About this task
Reproduce the listing exactly, with no pictures in your copy.

The input
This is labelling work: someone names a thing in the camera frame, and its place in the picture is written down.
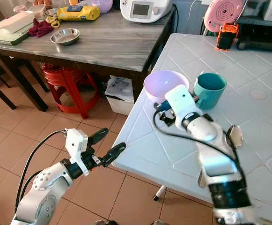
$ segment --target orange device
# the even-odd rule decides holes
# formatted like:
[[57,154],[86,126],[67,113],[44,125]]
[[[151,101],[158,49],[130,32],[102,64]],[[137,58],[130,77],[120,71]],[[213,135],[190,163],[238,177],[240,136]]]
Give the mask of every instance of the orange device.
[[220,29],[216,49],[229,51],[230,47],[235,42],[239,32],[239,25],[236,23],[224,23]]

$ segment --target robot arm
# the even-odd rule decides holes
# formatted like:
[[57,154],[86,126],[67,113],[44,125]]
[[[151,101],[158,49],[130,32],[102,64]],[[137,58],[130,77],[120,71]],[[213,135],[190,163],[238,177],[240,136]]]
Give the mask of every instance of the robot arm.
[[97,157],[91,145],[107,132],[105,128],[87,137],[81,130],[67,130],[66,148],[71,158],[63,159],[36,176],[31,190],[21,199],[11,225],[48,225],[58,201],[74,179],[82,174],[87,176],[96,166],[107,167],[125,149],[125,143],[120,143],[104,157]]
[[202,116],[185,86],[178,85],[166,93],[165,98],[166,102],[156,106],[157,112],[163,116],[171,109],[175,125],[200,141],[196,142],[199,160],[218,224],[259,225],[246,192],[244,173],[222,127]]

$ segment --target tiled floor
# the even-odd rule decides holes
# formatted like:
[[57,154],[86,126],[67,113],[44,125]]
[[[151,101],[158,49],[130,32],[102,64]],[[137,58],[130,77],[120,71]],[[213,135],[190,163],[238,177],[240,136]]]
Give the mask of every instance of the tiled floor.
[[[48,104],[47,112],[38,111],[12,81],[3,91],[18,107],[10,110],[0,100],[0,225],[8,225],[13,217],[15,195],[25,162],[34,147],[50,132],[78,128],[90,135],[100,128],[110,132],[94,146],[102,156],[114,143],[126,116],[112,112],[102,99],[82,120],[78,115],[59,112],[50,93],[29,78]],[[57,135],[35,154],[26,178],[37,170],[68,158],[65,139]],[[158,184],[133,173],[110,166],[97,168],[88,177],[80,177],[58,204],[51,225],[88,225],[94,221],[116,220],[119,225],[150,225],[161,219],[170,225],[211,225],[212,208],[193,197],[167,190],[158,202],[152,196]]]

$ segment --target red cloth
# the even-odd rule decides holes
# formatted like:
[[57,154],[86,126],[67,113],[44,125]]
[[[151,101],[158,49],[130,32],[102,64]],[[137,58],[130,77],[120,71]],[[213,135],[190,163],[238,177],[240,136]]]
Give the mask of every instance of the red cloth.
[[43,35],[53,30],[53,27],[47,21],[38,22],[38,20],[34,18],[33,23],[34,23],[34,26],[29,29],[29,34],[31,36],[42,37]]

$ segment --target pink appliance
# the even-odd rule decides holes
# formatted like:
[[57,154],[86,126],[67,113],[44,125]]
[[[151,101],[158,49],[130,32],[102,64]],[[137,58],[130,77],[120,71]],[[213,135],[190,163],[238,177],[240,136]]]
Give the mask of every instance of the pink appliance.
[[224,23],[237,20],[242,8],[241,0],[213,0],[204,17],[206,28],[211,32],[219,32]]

Answer below
This is labelling work: someone names a thing in the camera frame, and its place in the picture is written down.
$ segment --target orange device
# the even-odd rule decides holes
# formatted like:
[[57,154],[86,126],[67,113],[44,125]]
[[[151,101],[158,49],[130,32],[102,64]],[[137,58],[130,77],[120,71]],[[213,135],[190,163],[238,177],[240,136]]]
Give the mask of every instance of the orange device.
[[220,29],[216,49],[229,51],[230,47],[235,42],[239,32],[239,25],[236,23],[224,23]]

$ segment --target robot arm
# the even-odd rule decides holes
# formatted like:
[[57,154],[86,126],[67,113],[44,125]]
[[[151,101],[158,49],[130,32],[102,64]],[[137,58],[130,77],[120,71]],[[213,135],[190,163],[238,177],[240,136]]]
Give the mask of every instance of the robot arm.
[[97,157],[91,145],[107,132],[105,128],[87,137],[81,130],[67,130],[66,148],[71,158],[63,159],[36,176],[31,190],[21,199],[11,225],[48,225],[58,201],[74,179],[82,174],[87,176],[96,166],[107,167],[125,149],[125,143],[120,143],[104,157]]
[[202,116],[185,86],[178,85],[166,93],[165,98],[166,102],[156,106],[157,112],[163,116],[171,109],[175,125],[200,141],[196,142],[199,160],[218,224],[259,225],[246,192],[244,173],[222,127]]

$ segment --target tiled floor
# the even-odd rule decides holes
# formatted like:
[[57,154],[86,126],[67,113],[44,125]]
[[[151,101],[158,49],[130,32],[102,64]],[[137,58],[130,77],[120,71]],[[213,135],[190,163],[238,177],[240,136]]]
Give the mask of every instance of the tiled floor.
[[[48,104],[47,112],[38,111],[12,81],[3,91],[18,107],[10,110],[0,100],[0,225],[8,225],[13,217],[15,195],[25,162],[34,147],[50,132],[78,128],[90,135],[100,128],[110,132],[94,146],[102,156],[114,143],[126,116],[112,112],[102,99],[82,120],[78,115],[59,112],[50,93],[29,78]],[[57,135],[35,154],[26,178],[37,170],[68,158],[65,139]],[[158,184],[133,173],[110,166],[97,168],[88,177],[80,177],[58,204],[51,225],[88,225],[94,221],[116,220],[119,225],[150,225],[161,219],[170,225],[211,225],[212,208],[193,197],[167,190],[158,202],[152,196]]]

$ segment --target red cloth
# the even-odd rule decides holes
# formatted like:
[[57,154],[86,126],[67,113],[44,125]]
[[[151,101],[158,49],[130,32],[102,64]],[[137,58],[130,77],[120,71]],[[213,135],[190,163],[238,177],[240,136]]]
Give the mask of every instance of the red cloth.
[[43,35],[53,30],[53,27],[47,21],[38,22],[38,20],[34,18],[33,23],[34,23],[34,26],[29,29],[29,34],[31,36],[42,37]]

$ segment --target pink appliance
# the even-odd rule decides holes
# formatted like:
[[57,154],[86,126],[67,113],[44,125]]
[[[151,101],[158,49],[130,32],[102,64]],[[137,58],[130,77],[120,71]],[[213,135],[190,163],[238,177],[240,136]]]
Give the mask of every instance of the pink appliance.
[[224,23],[237,20],[242,8],[241,0],[213,0],[204,17],[206,28],[211,32],[219,32]]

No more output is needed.